World attention on this weekend's G-20 summit risks putting the United States in the dock. It is going to be tempting for the Europeans and Asian representatives to lay the blame for the global financial mess squarely on the outgoing Bush administration and those overpaid and crafty American bankers.

Eagerness, though, to point the finger solely at the United States for the world's current financial and economic problems won't get us very far. Since Treasury Secretary Hank Paulson has already done the decent thing by acknowledging his nation's faults, it is time for concerted efforts on how best to dig our way out of the hole we are all in.

Paulson said this week that the United States was "well aware and humbled by our own failings and recognize our special responsibility to the global economy." This is not the kind of mea culpa incidentally that you are likely to hear very often from the present British, French or Japanese governments.

Yet it underlines the key international point. It makes some sense to convene a global summit so that important players can air their views but no one ought to be confused by the photo opportunities and the calls by the likes of Prime Minister Gordon Brown and France's President Nicolas Sarkozy for instant financial reform.

It is still the United States that calls the shots. Others may have contributions to make and they will certainly be expected to pay a goodly proportion of the bailouts that will inevitably be required but the major decisions are likely to be made between the White House and Congress.

Neither the Japanese public nor the overwhelming majority of Europeans who have been cheered by Barack Obama's victory in the American general election can do anything about the timetable.
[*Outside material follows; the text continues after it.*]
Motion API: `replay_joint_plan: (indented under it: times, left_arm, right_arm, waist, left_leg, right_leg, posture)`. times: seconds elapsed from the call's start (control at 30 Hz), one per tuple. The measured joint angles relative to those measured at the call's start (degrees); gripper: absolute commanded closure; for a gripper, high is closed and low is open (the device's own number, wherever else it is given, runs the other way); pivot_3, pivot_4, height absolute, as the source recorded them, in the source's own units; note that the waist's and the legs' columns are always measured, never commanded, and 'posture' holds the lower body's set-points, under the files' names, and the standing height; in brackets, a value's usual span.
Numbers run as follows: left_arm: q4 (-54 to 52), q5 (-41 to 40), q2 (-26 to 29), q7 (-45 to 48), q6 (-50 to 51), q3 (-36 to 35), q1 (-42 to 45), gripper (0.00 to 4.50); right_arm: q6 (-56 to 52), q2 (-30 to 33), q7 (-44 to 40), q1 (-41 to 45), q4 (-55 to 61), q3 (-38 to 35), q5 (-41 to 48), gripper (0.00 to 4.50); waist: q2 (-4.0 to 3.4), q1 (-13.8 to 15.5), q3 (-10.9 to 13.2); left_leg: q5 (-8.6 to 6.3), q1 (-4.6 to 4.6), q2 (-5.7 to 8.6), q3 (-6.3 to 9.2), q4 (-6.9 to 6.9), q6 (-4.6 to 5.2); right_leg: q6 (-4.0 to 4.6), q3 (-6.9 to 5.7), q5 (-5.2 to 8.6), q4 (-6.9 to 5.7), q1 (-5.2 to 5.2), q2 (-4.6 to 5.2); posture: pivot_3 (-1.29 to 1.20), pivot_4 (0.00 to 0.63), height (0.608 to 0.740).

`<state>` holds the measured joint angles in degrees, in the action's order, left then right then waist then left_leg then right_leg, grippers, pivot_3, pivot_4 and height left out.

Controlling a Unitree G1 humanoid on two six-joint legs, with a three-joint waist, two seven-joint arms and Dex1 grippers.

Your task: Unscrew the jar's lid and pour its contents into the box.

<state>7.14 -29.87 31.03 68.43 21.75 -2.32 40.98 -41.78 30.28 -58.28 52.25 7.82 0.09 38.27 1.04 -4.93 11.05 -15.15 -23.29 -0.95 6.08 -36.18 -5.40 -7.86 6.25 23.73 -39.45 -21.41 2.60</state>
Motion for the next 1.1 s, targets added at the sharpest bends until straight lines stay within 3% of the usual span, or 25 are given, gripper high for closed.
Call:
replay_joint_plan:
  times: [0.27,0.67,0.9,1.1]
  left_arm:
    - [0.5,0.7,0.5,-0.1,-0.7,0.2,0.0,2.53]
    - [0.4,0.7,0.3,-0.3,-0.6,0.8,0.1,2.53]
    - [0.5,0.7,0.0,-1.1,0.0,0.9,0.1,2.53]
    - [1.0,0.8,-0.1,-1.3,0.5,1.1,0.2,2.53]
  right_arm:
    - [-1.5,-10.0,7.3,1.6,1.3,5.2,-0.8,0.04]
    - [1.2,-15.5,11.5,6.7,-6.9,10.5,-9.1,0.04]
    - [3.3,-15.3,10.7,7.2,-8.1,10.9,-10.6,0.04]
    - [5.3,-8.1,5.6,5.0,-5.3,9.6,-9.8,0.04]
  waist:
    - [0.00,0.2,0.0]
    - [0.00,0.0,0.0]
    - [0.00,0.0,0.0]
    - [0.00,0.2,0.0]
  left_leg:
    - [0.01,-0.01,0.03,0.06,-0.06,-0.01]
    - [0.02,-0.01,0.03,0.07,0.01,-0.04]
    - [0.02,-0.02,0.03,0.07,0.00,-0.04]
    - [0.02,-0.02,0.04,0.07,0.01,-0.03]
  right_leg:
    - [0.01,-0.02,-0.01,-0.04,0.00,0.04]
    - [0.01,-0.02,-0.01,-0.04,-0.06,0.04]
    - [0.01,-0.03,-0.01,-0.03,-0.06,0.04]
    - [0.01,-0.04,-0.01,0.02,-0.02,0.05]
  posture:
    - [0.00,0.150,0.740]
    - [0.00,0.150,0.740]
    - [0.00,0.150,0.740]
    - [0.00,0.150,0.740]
Only after Obama becomes the next president in January will we know much more than the raw outlines of his international economic programs.

In the meantime, it is up to President George W Bush and his advisers to work toward shoring up defenses against what is repeatedly being dubbed the worst economic crisis since 1945. Bush may be hugely unpopular and about to start packing up his papers for safekeeping in his future presidential library but he is still the president.
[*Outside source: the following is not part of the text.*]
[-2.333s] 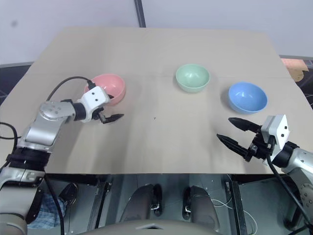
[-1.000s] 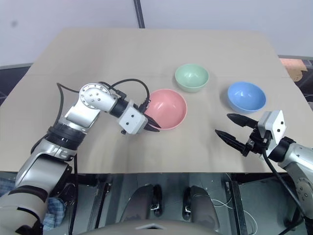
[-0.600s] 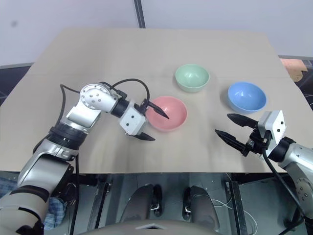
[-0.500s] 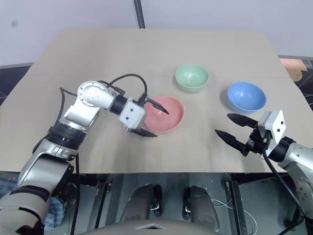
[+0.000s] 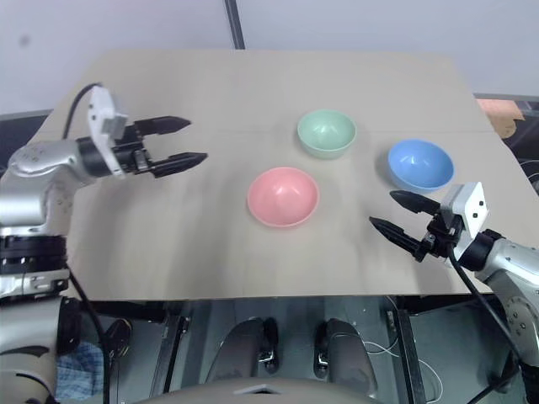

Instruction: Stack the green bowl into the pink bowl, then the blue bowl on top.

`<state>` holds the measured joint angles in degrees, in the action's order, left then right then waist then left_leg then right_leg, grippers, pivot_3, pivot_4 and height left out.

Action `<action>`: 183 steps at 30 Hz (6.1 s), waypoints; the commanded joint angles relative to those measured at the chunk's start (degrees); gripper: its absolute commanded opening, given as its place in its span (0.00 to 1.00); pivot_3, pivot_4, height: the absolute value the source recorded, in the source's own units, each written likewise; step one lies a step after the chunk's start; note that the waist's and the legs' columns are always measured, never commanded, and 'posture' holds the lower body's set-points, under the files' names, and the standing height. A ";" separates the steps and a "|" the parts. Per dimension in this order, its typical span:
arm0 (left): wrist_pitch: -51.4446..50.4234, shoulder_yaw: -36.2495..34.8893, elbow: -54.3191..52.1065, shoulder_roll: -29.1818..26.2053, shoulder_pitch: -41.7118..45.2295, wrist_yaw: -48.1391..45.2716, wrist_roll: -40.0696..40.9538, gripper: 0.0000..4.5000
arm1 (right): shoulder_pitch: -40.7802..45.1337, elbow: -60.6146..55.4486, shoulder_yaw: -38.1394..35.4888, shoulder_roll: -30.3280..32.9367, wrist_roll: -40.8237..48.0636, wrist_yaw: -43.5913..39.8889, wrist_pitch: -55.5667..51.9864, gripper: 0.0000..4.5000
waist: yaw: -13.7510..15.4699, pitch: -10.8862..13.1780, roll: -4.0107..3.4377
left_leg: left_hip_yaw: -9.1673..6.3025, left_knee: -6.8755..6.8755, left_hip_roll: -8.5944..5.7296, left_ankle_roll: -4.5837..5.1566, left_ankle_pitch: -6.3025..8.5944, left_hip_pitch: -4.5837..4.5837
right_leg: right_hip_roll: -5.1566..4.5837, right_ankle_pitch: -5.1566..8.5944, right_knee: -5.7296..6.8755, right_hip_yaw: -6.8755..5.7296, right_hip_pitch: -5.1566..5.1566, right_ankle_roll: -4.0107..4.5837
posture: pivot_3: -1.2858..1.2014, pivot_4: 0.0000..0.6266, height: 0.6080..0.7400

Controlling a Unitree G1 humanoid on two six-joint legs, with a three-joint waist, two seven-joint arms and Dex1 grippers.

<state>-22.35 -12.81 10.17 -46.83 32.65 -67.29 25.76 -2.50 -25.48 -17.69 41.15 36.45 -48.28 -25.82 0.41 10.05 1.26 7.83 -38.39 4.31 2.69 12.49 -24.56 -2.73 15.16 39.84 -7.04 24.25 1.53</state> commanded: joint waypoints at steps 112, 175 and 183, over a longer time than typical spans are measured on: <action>4.94 4.56 0.62 0.51 3.02 -18.62 5.49 1.00 | 42.16 20.59 28.98 7.57 -36.35 -0.12 -41.42 0.66 | -1.14 0.07 -0.07 | 0.34 0.12 -0.04 -0.04 -0.02 -0.27 | -0.12 -0.01 0.05 0.19 0.43 0.03 | 0.52 0.24 1.00; 5.96 2.19 2.34 -3.57 -3.68 -14.98 2.23 1.00 | 29.81 -0.78 10.03 9.25 -11.40 -11.37 -23.40 0.71 | -1.02 0.06 -0.04 | 0.31 0.12 -0.03 -0.01 0.01 -0.25 | -0.10 0.00 0.01 0.17 0.37 0.01 | 0.52 0.24 1.00; 3.69 -1.07 -0.87 -4.22 -8.20 -9.34 3.10 1.00 | 13.41 4.04 0.18 15.23 -10.29 -18.55 -11.56 0.71 | -1.07 0.06 -0.04 | 0.27 0.15 -0.02 0.01 0.02 -0.18 | -0.10 0.00 0.01 0.17 0.33 0.01 | 0.52 0.24 1.00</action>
<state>-18.40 -11.47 11.71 -50.14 24.81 -77.32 27.41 11.17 -21.46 -14.08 55.35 25.31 -65.54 -40.41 -0.65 10.10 1.22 8.12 -38.24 4.29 2.70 12.51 -24.73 -2.82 15.17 39.85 -6.86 24.58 1.54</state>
All the commentary about the continuing decline of the United States and its lame-duck president risks missing the international reality. The U.S. remains the only power remotely able to provide a degree of political and economic security to the global system. No other single power comes anywhere near it. What's more, it is pretty difficult to spot any serious contenders even on the distant horizon.

Of course, the United States is a lesser beast than it was half a century ago but the immediate post-1945 years gave Washington an extraordinary supremacy that was bound to shrink. Once other states, particularly the larger western European ones and a newly reformed Japan, began to regain some of their earlier strengths and national self-confidence, American power could only become relatively weaker.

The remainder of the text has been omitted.